| Task details |
The data that follows is to be given again, exactly as written.

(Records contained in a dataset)
* * * * * * * * *
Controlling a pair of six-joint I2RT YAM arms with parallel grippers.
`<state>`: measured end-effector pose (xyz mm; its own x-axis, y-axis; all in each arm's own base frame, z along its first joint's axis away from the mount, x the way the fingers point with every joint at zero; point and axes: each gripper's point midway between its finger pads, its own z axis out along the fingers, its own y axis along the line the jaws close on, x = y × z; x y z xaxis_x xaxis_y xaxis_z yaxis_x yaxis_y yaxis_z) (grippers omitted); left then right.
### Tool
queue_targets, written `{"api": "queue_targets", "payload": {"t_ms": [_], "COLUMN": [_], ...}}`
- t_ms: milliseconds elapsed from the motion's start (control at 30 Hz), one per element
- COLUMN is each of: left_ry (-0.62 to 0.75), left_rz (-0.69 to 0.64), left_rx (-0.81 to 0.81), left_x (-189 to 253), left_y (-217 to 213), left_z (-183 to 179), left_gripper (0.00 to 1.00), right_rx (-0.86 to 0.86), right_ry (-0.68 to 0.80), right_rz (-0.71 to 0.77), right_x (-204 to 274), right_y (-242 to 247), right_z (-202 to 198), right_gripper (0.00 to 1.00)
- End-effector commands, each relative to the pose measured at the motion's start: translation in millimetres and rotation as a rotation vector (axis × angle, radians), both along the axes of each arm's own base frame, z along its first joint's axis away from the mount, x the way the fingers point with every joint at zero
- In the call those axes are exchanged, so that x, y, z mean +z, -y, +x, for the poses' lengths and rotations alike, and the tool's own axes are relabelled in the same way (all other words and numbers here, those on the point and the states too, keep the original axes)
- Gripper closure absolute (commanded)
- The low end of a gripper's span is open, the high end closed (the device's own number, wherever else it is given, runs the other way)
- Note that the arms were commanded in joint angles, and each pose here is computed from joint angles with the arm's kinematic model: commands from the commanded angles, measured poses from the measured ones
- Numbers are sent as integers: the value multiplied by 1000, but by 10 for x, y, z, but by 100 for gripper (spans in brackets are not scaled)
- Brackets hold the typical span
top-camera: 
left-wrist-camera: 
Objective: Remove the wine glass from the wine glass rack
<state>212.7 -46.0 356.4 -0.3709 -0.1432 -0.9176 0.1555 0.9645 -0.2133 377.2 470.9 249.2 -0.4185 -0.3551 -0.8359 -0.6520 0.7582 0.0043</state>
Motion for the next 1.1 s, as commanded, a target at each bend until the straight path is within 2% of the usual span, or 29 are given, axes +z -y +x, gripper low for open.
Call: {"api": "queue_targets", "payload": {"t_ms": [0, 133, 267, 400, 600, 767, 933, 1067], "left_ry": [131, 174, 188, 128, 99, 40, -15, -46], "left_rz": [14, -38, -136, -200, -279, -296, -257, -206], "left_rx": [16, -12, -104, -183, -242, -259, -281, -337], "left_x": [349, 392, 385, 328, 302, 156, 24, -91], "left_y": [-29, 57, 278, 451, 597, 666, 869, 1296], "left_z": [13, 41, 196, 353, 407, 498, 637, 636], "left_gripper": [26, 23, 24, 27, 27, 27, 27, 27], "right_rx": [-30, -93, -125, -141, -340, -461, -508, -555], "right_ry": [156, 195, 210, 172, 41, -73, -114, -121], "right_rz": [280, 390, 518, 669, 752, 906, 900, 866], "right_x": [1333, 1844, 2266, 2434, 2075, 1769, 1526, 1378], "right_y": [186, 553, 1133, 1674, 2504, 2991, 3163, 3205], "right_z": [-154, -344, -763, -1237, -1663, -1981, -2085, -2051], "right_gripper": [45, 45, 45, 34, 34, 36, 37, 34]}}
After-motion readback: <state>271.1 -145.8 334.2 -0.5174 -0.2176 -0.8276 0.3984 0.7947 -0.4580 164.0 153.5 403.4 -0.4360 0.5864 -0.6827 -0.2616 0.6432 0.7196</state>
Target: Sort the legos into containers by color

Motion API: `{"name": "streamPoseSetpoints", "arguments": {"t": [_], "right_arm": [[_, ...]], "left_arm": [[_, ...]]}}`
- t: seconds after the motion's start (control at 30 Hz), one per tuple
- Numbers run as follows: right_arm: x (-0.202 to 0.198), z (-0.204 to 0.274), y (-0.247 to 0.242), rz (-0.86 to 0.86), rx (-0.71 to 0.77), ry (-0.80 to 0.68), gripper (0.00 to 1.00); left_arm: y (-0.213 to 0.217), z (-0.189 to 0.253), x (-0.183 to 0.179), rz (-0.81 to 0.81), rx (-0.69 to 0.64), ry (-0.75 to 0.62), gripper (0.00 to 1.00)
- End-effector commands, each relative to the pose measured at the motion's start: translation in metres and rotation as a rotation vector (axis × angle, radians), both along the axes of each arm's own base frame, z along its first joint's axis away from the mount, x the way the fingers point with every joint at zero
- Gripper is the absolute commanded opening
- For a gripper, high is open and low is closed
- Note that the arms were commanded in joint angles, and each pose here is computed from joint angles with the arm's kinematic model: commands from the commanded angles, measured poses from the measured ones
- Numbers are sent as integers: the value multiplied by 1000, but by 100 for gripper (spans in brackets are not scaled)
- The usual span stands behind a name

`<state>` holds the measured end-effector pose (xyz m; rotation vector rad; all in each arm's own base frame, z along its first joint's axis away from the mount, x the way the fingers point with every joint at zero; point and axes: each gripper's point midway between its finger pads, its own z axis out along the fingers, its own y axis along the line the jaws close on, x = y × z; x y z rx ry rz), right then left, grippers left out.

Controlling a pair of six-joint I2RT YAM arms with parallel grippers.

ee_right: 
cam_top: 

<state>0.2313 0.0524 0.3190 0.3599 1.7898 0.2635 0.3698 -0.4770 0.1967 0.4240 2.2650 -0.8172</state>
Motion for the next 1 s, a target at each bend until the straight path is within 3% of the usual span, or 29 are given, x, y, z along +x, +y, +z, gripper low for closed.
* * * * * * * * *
| Task output |
Controlling a pair of six-joint I2RT YAM arms with parallel grippers.
`<state>`: measured end-effector pose (xyz mm; its own x-axis, y-axis; all in each arm's own base frame, z along its first joint's axis away from the mount, x the way the fingers point with every joint at zero; point and axes: each gripper's point midway between its finger pads, its own z axis out along the fingers, its own y axis along the line the jaws close on, x = y × z; x y z xaxis_x xaxis_y xaxis_z yaxis_x yaxis_y yaxis_z) (grippers omitted); left then right.
### Tool
queue_targets, written `{"api": "queue_targets", "payload": {"t_ms": [_], "COLUMN": [_], ...}}`
- t_ms: milliseconds elapsed from the motion's start (control at 30 Hz), one per element
- COLUMN is each of: left_ry (-0.62 to 0.75), left_rz (-0.69 to 0.64), left_rx (-0.81 to 0.81), left_x (-189 to 253), left_y (-217 to 213), left_z (-183 to 179), left_gripper (0.00 to 1.00), right_rx (-0.86 to 0.86), right_ry (-0.68 to 0.80), right_rz (-0.71 to 0.77), right_x (-204 to 274), right_y (-242 to 247), right_z (-202 to 198), right_gripper (0.00 to 1.00)
- End-effector commands, each relative to the pose measured at the motion's start: translation in millimetres and rotation as a rotation vector (axis × angle, radians), both along the axes of each arm's own base frame, z along its first joint's axis away from the mount, x the way the fingers point with every joint at zero
- In the call those axes are exchanged, so that x, y, z mean +z, -y, +x, for the poses' lengths and rotations alike, and the tool's own axes are relabelled in the same way (all other words and numbers here, those on the point and the states too, keep the original axes)
- Gripper closure absolute (commanded)
- The low end of a gripper's span is open, the high end closed (the device's own number, wherever else it is given, runs the other way)
- Note that the arms were commanded in joint angles, and each pose here is computed from joint angles with the arm's kinematic model: commands from the commanded angles, measured poses from the measured ones
- Numbers are sent as integers: the value multiplied by 1000, but by 10 for x, y, z, but by 100 for gripper (spans in brackets are not scaled)
- Brackets hold the typical span
top-camera: 
left-wrist-camera: 
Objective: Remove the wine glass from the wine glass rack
<state>212.7 -46.0 356.4 -0.3709 -0.1432 -0.9176 0.1555 0.9645 -0.2133 377.2 470.9 249.2 -0.4185 -0.3551 -0.8359 -0.6520 0.7582 0.0043</state>
Motion for the next 1.1 s, as commanded, a target at each bend until the straight path is within 2% of the usual span, or 29 are given, axes +z -y +x, gripper low for open.
Call: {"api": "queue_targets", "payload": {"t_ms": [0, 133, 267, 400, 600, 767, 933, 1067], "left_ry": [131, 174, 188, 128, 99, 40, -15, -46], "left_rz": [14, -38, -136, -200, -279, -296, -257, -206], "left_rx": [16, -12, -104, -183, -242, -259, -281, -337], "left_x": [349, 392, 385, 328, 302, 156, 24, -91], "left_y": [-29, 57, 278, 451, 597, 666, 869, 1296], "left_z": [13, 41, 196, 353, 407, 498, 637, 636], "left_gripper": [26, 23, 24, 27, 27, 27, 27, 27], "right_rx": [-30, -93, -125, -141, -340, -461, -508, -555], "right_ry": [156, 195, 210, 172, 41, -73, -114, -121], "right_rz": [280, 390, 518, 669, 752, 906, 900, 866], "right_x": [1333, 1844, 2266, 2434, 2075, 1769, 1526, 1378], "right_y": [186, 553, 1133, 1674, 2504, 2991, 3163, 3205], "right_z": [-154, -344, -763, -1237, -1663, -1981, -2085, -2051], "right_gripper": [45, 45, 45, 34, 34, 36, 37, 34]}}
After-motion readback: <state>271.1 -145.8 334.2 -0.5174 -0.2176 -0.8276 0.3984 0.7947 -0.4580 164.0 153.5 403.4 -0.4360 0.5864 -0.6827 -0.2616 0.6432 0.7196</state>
Target: Sort the legos into containers by color

Motion API: `{"name": "streamPoseSetpoints", "arguments": {"t": [_], "right_arm": [[_, ...]], "left_arm": [[_, ...]]}}`
- t: seconds after the motion's start (control at 30 Hz), one per tuple
- Numbers run as follows: right_arm: x (-0.202 to 0.198), z (-0.204 to 0.274), y (-0.247 to 0.242), rz (-0.86 to 0.86), rx (-0.71 to 0.77), ry (-0.80 to 0.68), gripper (0.00 to 1.00); left_arm: y (-0.213 to 0.217), z (-0.189 to 0.253), x (-0.183 to 0.179), rz (-0.81 to 0.81), rx (-0.69 to 0.64), ry (-0.75 to 0.62), gripper (0.00 to 1.00)
- End-effector commands, each relative to the pose measured at the motion's start: translation in metres and rotation as a rotation vector (axis × angle, radians), both along the axes of each arm's own base frame, z along its first joint's axis away from the mount, x the way the fingers point with every joint at zero
- Gripper is the absolute commanded opening
- For a gripper, high is open and low is closed
- Note that the arms were commanded in joint angles, and each pose here is computed from joint angles with the arm's kinematic model: commands from the commanded angles, measured poses from the measured ones
- Numbers are sent as integers: the value multiplied by 1000, but by 100 for gripper (spans in brackets are not scaled)
- The usual span stands behind a name

`<state>` holds the measured end-effector pose (xyz m; rotation vector rad; all in each arm's own base frame, z along its first joint's axis away from the mount, x the way the fingers point with every joint at zero; point and axes: each gripper's point midway between its finger pads, its own z axis out along the fingers, its own y axis along the line the jaws close on, x = y × z; x y z rx ry rz), right then left, grippers left out.

Controlling a pair of six-joint I2RT YAM arms with parallel grippers.

ee_right: 
cam_top: 

<state>0.2313 0.0524 0.3190 0.3599 1.7898 0.2635 0.3698 -0.4770 0.1967 0.4240 2.2650 -0.8172</state>
Motion for the next 1 s, a target at each bend until the straight path is within 3% of the usual span, or 29 are given, x, y, z along +x, +y, +z, gripper low for closed.

The response to this exercise is now complete.